Carbon monoxide (CO) is known to increase cerebral blood flow, but the effect of CO on the vascular tone of large cerebral arteries is uncertain. We tested whether CO affects cerebral artery tone by measuring tension generated by ex vivo segments of dog basilar artery upon exposure to CO. In cerebral artery segments contracted with either KCl or prostaglandin F(2alpha), CO caused a concentration-related relaxation beginning with a concentration of 57 microM. Relaxation did not occur if CO was administered in the presence of bubbling carboxygen (95% O(2):5% CO(2)), which reduces greater than 99% of CO from the solution.
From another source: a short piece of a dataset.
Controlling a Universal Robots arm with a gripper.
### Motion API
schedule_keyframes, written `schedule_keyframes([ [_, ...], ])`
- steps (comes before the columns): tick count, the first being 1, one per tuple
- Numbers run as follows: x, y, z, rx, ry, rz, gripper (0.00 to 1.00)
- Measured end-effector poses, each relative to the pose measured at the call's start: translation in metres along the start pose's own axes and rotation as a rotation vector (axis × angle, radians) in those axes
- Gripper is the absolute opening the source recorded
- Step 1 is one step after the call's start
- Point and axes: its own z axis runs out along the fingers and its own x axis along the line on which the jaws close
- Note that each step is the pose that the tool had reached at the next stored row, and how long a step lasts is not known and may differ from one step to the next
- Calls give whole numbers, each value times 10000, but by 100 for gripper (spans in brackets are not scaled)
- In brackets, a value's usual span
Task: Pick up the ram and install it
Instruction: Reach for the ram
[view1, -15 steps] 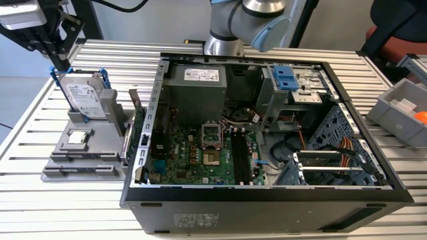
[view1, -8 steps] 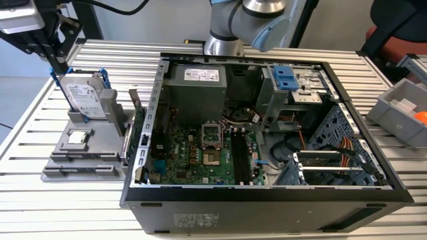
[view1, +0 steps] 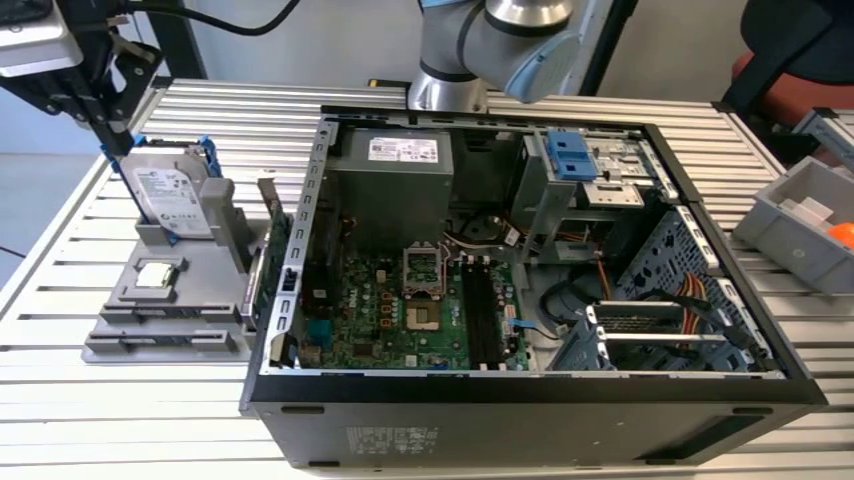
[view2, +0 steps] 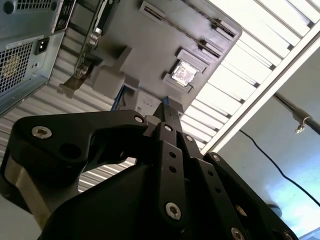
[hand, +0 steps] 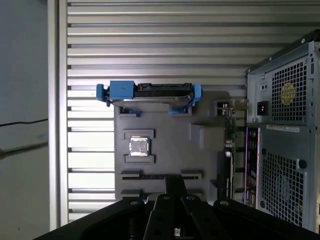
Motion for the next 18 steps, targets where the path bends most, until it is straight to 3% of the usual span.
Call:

Furthermore, the CO-induced relaxation of cerebral artery segments was reduced in the presence of the guanylyl cyclase inhibitor 1H-[1,2,4]oxadiazolo[4,3-a]quinoxalin-1-one (ODQ, 10 microM)or the potassium channel blocker tetraethylammonium (TEA, 1 mM). Neither ODQ nor TEA completely eliminated the relaxation caused by CO and there was no additive effect if ODQ and TEA were administered together. These results suggest that cerebral arteries are directly relaxed by CO and that this relaxation depends upon the activation of guanylyl cyclase and the opening of potassium channels.
众所周知,一氧化碳(CO)可增加脑血流量,但CO对大脑大动脉血管张力的影响尚不确定。我们通过测量犬基底动脉离体节段在暴露于CO时产生的张力,来测试CO是否会影响脑动脉张力。在用氯化钾或前列腺素F(2α)收缩的脑动脉节段中,CO从57微摩尔的浓度开始引起浓度相关的舒张。如果在通入羧氧混合气(95%O₂:5%CO₂)的情况下给予CO,则不会发生舒张,羧氧混合气可使溶液中99%以上的CO减少。此外,在存在鸟苷酸环化酶抑制剂1H-[1,2,4]恶二唑并[4,3-a]喹喔啉-1-酮(ODQ,10微摩尔)或钾通道阻滞剂四乙铵(TEA,1毫摩尔)的情况下,CO诱导的脑动脉节段舒张减弱。ODQ和TEA均未完全消除CO引起的舒张,并且如果同时给予ODQ和TEA,也没有相加作用。这些结果表明,CO可直接使脑动脉舒张,且这种舒张依赖于鸟苷酸环化酶的激活和钾通道的开放。